Lesson 9 Discussion & Wiki (2019)

mediocrates · March 26, 2019, 2:20am

Does anyone know why you need to call x.grad_zero_() at the end of each iteration? Did I miss something here?

gmohandass · March 26, 2019, 2:21am

No way to vectorize the training loops?

wgpubs · March 26, 2019, 2:21am

This looks a lot like the What is torch.nn really?

sgugger · March 26, 2019, 2:21am

It’s done inside PyTorch when you use log softmax.

PierreO · March 26, 2019, 2:21am

If you don’t, you keep the gradients of the previous batch and the new gradients are added to the old ones. It’s how PyTorch works.

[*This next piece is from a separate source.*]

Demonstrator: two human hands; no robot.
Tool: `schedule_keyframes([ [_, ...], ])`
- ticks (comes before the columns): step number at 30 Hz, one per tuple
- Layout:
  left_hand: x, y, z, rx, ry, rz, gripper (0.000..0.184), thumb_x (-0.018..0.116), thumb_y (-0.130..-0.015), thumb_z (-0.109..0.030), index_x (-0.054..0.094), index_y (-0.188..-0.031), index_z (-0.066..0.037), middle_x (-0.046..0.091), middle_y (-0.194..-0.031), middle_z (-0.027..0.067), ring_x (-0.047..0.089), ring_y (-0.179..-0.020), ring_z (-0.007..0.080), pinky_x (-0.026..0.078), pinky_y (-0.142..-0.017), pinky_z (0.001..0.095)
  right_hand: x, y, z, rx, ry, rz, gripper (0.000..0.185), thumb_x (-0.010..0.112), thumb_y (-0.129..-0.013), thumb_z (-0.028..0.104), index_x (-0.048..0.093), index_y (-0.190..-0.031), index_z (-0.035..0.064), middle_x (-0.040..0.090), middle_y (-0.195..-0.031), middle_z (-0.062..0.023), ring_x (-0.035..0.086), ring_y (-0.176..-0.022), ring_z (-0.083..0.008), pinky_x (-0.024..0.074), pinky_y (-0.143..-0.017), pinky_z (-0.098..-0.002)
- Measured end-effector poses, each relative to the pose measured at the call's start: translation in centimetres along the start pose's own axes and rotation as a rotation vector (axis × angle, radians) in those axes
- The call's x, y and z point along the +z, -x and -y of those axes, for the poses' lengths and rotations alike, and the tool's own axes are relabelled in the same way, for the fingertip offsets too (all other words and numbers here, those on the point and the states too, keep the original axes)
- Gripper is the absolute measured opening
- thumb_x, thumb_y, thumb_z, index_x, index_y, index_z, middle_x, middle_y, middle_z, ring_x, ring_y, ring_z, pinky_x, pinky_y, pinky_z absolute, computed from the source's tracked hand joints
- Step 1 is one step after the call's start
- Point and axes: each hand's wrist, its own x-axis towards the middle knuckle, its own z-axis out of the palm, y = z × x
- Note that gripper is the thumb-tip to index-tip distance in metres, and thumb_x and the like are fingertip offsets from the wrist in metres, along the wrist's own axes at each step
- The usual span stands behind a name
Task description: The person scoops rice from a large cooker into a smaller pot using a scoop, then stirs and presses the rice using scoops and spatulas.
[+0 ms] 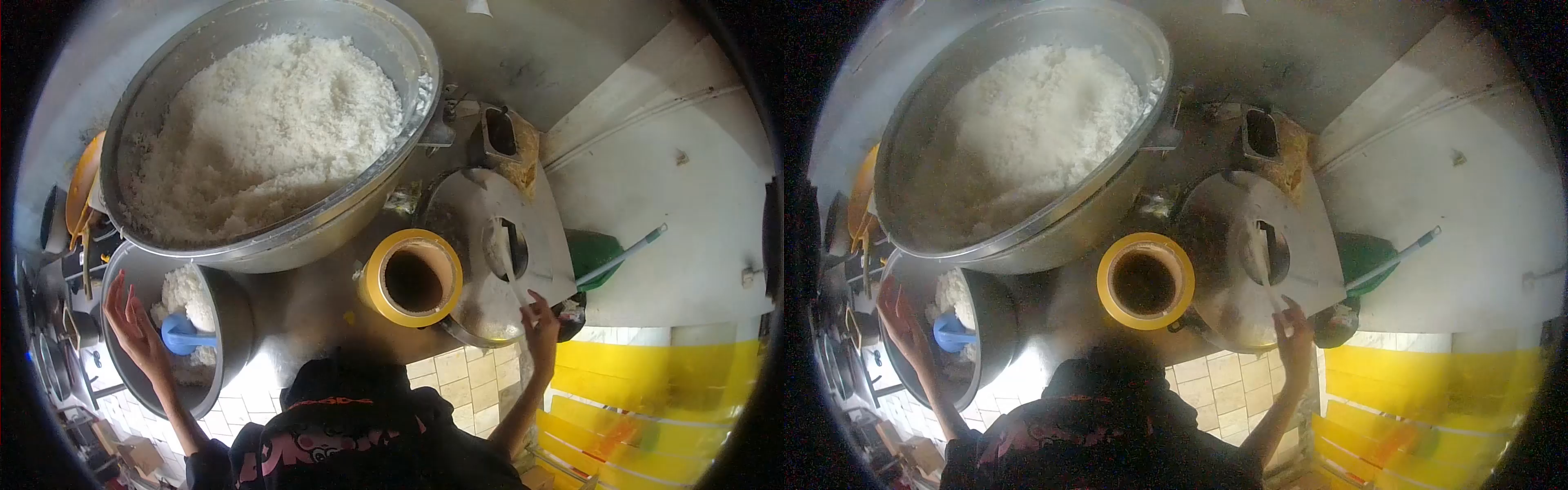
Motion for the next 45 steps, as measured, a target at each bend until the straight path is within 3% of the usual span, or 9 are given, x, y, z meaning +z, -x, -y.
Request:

sgugger · March 26, 2019, 2:21am

Without adding what back? The logsumexp trick gives the same result, it’s just more numerically stable.

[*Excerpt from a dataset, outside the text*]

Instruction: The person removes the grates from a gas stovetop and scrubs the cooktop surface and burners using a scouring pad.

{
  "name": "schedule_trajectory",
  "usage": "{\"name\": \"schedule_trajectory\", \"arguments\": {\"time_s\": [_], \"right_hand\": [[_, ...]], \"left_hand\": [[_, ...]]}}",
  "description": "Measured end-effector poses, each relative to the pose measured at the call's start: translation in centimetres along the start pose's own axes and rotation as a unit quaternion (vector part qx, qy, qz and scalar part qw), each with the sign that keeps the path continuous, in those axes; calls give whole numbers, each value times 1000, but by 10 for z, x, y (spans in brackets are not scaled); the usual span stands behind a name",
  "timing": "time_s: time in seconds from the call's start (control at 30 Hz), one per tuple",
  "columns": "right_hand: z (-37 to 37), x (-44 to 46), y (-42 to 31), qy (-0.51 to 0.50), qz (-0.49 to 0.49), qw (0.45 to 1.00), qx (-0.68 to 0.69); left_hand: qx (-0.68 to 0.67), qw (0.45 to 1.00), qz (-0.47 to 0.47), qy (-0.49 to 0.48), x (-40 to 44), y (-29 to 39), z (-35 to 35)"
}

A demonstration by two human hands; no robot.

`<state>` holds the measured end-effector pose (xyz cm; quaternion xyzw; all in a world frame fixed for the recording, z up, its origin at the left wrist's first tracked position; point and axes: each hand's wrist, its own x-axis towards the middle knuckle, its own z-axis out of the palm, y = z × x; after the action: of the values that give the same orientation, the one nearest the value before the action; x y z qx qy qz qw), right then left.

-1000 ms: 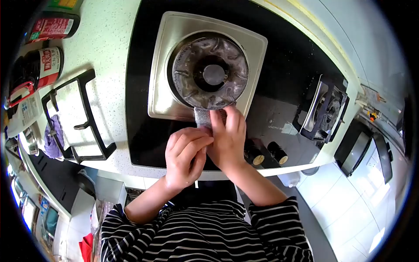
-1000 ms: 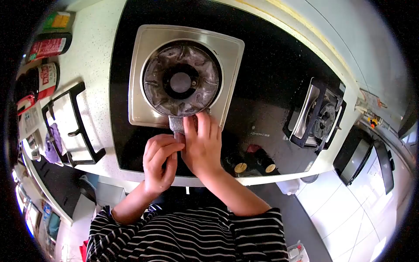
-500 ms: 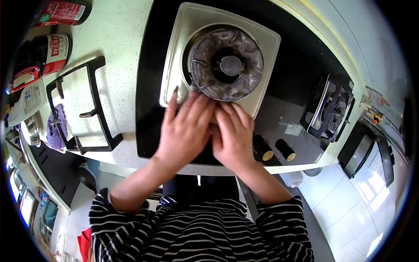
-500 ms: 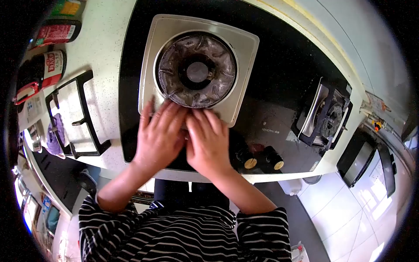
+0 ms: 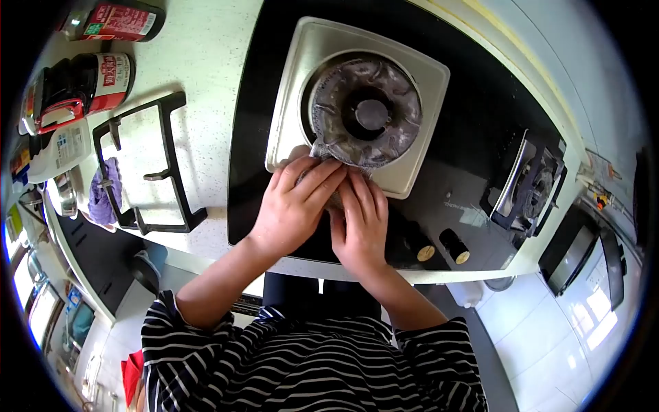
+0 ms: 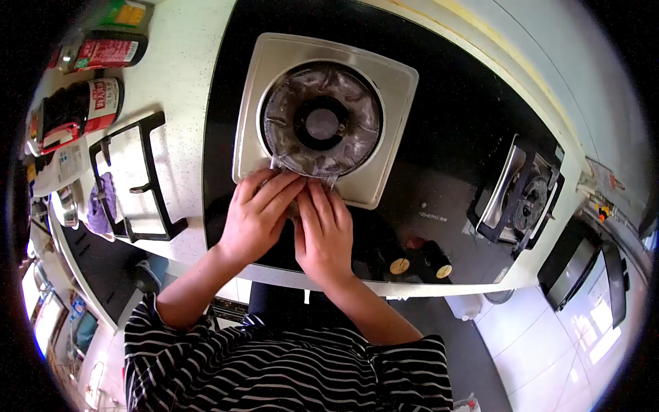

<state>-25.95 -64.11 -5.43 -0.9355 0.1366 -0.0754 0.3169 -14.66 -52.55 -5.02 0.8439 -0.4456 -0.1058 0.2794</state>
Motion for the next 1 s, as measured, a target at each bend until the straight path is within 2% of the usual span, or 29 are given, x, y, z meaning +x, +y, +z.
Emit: {"name": "schedule_trajectory", "arguments": {"time_s": [0.17, 0.23, 0.33, 0.47, 0.63, 0.73, 0.83, 0.9, 0.97, 1.0], "right_hand": [[13, 21, -31, -22, -35, 998, 49], [18, 34, -37, -15, -43, 997, 68], [21, 47, -41, -8, -36, 996, 82], [22, 38, -37, -24, -7, 998, 53], [11, 8, -29, -33, 28, 999, 14], [-9, -6, -14, -36, 35, 997, -63], [-17, -8, -3, -17, 30, 998, -59], [-14, -3, -4, -23, 33, 999, -33], [-6, 6, -6, -34, -2, 999, -12], [0, 9, -9, -24, 0, 1000, -2]], "left_hand": [[53, 992, 88, 74, 11, -39, -36], [59, 990, 95, 84, 23, -43, -50], [49, 997, 44, 26, 43, -52, -49], [101, 993, 52, -25, 46, -48, -44], [55, 996, -24, -64, 19, -9, -27], [13, 997, -60, -43, 8, 18, -1], [57, 998, -38, -17, 6, 26, 13], [107, 993, -22, -34, 4, 17, 4], [147, 988, -43, -27, 8, 9, -8], [125, 991, -54, -17, 7, 10, -10]]}}
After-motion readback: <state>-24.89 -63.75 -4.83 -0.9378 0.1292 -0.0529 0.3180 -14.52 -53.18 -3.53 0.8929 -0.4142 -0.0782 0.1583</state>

Gabriel_Syme · March 26, 2019, 2:21am

I think that is the idea of the course progression.

Recreating and improving what’s there, as a learning process.

mediocrates · March 26, 2019, 2:23am

That’s strange to me – but that’s… cool… I guess. Is there some use case where you need to accumulate the gradients?

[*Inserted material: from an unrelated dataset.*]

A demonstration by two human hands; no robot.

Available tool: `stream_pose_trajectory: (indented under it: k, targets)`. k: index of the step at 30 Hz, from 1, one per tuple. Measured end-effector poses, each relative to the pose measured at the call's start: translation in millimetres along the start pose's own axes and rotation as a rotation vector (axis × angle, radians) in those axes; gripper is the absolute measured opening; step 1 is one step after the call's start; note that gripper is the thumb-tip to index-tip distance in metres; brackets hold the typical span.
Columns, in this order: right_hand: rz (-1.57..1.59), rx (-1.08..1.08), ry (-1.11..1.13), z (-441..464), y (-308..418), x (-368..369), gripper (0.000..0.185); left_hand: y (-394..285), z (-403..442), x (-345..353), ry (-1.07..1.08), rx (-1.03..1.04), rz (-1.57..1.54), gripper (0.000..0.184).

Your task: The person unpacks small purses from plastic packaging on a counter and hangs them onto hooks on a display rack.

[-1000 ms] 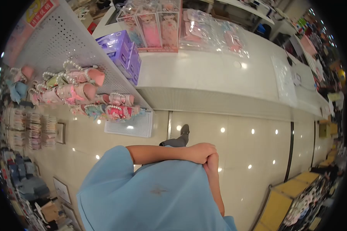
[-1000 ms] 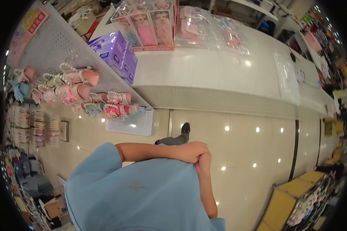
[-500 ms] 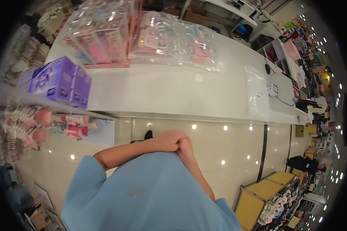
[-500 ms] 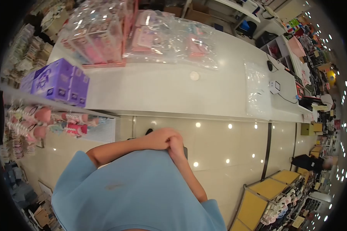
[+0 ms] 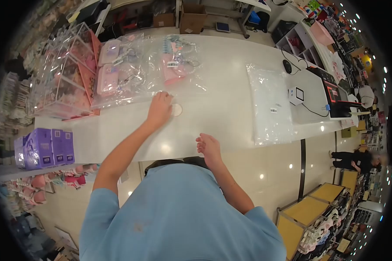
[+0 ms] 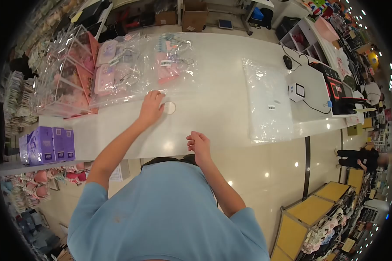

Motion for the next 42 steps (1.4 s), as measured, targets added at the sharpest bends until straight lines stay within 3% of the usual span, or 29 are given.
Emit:
stream_pose_trajectory:
  k: [7, 12, 19, 21, 25, 27, 33, 42]
  targets:
    - [-0.052, 0.039, 0.036, 42.6, 24.9, -26.1, 0.024, 38.7, 39.9, 61.9, 0.252, 0.196, 0.269, 0.023]
    - [-0.020, 0.055, 0.020, 54.1, 24.2, -22.6, 0.025, 36.1, 47.4, 84.1, 0.332, 0.039, 0.075, 0.007]
    - [-0.030, -0.044, -0.041, 82.6, 29.6, -11.4, 0.026, -68.7, 19.7, 99.9, 0.434, 0.122, -0.144, 0.012]
    - [-0.038, -0.083, -0.078, 88.4, 16.5, -16.8, 0.026, -88.8, 0.1, 106.4, 0.623, -0.076, -0.276, 0.012]
    - [-0.100, -0.115, -0.140, 85.9, -14.9, -42.3, 0.028, -123.1, -32.8, 116.0, 0.542, 0.006, -0.388, 0.013]
    - [-0.070, -0.115, -0.200, 75.1, -21.6, -52.2, 0.027, -131.6, -34.1, 107.4, 0.398, 0.054, -0.392, 0.012]
    - [0.048, -0.196, -0.175, 57.9, -16.4, -61.6, 0.023, -132.4, -25.8, 118.1, 0.619, -0.011, -0.341, 0.018]
    - [0.081, -0.108, 0.057, 73.1, -2.9, -58.4, 0.019, -120.3, -18.8, 125.5, 0.669, -0.067, -0.304, 0.021]
Point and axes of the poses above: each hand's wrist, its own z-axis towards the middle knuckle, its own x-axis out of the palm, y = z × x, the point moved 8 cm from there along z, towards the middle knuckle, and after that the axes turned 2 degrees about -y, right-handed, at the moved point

sgugger · March 26, 2019, 2:23am

Yes, if you have a very large model and a very low batch size, you’d want to accumulate gradients over a few batches before doing the step.

Gabriel_Syme · March 26, 2019, 2:23am

RL maybe? Something like experience replay, although I can’t remember if gradients are stored in memory or actualy rewards/weights

PierreO · March 26, 2019, 2:24am

This is done to be able to effectively do larger batches even with small batch size (constrained by GPU RAM)

rachel · March 26, 2019, 2:24am

This has a nice, longer explanation: https://discuss.pytorch.org/t/why-do-we-need-to-set-the-gradients-manually-to-zero-in-pytorch/4903/9

sparalic · March 26, 2019, 2:24am

He used the logSumExp trick identity : a + log(sum(exp -a). I have always used this https://jamesmccaffrey.wordpress.com/2016/03/04/the-max-trick-when-computing-softmax/
and I get the same result as Pytorch.

mediocrates · March 26, 2019, 2:25am

This is fantastic, thank you (and for everyone else who replied)!

sgugger · March 26, 2019, 2:26am

That’s because it’s also subtracted in the numerator in this link. In the notebook example it wasn’t and in general the LogSumExp trick requires to add it back.
In the case of Log Softmax, this is an additional refactoring that makes it even easier, yes.

gietema · March 26, 2019, 2:26am

So the main feature of nn.Module is that it has a __setattr__ that allows you to update the model parameters in a more convenient way?

sgugger · March 26, 2019, 2:27am

That and other things, but that’s the basic desired feature, yes.

mkolodny · March 26, 2019, 2:27am

I don’t think we’ve gone over the model.parameters function… Just making sure we’re playing by the rules

sgugger · March 26, 2019, 2:28am

I believe the DummyModule that records the parameters for you was that bit

champs.jaideep · March 26, 2019, 2:29am

how different is nn.Parameter from what is shown up